WHAT YOU SHOULD DO: Output the data below exactly, down to the last character.

INPUT DATA:
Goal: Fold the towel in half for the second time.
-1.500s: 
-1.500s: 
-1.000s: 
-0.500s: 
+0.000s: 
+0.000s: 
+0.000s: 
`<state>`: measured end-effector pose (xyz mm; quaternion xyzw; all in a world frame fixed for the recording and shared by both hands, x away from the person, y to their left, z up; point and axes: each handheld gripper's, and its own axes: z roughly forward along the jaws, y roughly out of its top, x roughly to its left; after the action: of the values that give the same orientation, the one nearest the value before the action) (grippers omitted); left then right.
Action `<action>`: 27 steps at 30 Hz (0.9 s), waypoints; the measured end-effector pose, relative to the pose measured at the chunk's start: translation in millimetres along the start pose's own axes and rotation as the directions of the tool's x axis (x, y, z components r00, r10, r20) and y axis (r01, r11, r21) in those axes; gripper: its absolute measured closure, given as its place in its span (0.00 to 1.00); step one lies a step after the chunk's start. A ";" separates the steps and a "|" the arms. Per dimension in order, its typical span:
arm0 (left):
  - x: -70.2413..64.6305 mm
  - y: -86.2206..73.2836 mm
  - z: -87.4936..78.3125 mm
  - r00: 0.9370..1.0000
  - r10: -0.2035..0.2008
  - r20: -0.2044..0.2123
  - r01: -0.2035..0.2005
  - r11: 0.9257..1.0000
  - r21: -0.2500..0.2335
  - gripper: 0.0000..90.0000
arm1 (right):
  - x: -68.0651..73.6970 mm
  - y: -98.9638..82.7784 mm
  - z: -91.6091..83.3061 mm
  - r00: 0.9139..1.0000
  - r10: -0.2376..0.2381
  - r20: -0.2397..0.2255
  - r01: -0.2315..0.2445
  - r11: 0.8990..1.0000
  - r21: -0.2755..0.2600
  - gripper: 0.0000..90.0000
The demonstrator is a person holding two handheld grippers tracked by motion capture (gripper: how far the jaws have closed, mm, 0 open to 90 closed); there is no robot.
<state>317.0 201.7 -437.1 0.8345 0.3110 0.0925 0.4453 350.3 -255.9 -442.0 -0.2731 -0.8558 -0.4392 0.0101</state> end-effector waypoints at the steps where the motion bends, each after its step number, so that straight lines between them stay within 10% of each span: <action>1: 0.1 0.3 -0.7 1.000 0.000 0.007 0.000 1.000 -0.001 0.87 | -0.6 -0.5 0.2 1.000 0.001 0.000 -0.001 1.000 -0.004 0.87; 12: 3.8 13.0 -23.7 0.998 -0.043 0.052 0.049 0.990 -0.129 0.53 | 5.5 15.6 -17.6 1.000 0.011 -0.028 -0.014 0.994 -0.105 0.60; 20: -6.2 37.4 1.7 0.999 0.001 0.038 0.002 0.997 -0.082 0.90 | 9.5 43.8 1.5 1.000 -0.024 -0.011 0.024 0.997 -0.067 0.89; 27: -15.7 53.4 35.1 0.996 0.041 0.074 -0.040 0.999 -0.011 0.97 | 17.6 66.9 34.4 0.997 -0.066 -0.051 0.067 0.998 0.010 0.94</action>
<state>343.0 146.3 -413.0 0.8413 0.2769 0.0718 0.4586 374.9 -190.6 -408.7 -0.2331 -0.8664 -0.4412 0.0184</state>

EXERCISE RESULT:
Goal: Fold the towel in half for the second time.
-1.500s: 
-1.500s: 
-1.000s: 
-0.500s: 
+0.000s: 
+0.000s: 
+0.000s: 
`<state>`: measured end-effector pose (xyz mm; quaternion xyzw; all in a world frame fixed for the recording and shared by both hands, x away from the person, y to their left, z up; point and axes: each handheld gripper's, and its own axes: z roughly forward along the jaws, y roughly out of its top, x roughly to its left; after the action: of the values that give the same orientation, the one nearest the value before the action) (grippers omitted); left then right.
Action `<action>`: 27 steps at 30 Hz (0.9 s), waypoints; the measured end-effector pose, relative to the pose measured at the chunk's start: translation in millimetres along the start pose's own axes and rotation as the directions of the tool's x axis (x, y, z components r00, r10, r20) and y axis (r01, r11, r21) in those axes; gripper: its absolute measured closure, given as its place in its span (0.00 to 1.00); step one lies a step after the chunk's start. A ";" separates the steps and a "|" the arms. Per dimension in order, its typical span:
arm0 (left):
  - x: -70.2413..64.6305 mm
  - y: -86.2206..73.2836 mm
  - z: -87.4936..78.3125 mm
  - r00: 0.9370..1.0000
  - r10: -0.2035..0.2008
  - r20: -0.2044..0.2123
  - r01: -0.2035..0.2005
  - r11: 0.9257..1.0000
  - r21: -0.2500..0.2335
  - gripper: 0.0000..90.0000
arm1 (right):
  - x: -68.0651..73.6970 mm
  - y: -98.9638..82.7784 mm
  - z: -91.6091..83.3061 mm
  - r00: 0.9139..1.0000
  - r10: -0.2376..0.2381
  - r20: -0.2397..0.2255
  - r01: -0.2315..0.2445
  - r11: 0.8990..1.0000
  - r21: -0.2755..0.2600
  - gripper: 0.0000..90.0000
The demonstrator is a person holding two handheld grippers tracked by motion capture (gripper: how far the jaws have closed, mm, 0 open to 90 closed); there is no robot.
<state>317.0 201.7 -437.1 0.8345 0.3110 0.0925 0.4453 350.3 -255.9 -442.0 -0.2731 -0.8558 -0.4392 0.0101</state> end-effector waypoints at the steps where the motion bends, each after its step number, so that straight lines between them stay within 10% of each span: <action>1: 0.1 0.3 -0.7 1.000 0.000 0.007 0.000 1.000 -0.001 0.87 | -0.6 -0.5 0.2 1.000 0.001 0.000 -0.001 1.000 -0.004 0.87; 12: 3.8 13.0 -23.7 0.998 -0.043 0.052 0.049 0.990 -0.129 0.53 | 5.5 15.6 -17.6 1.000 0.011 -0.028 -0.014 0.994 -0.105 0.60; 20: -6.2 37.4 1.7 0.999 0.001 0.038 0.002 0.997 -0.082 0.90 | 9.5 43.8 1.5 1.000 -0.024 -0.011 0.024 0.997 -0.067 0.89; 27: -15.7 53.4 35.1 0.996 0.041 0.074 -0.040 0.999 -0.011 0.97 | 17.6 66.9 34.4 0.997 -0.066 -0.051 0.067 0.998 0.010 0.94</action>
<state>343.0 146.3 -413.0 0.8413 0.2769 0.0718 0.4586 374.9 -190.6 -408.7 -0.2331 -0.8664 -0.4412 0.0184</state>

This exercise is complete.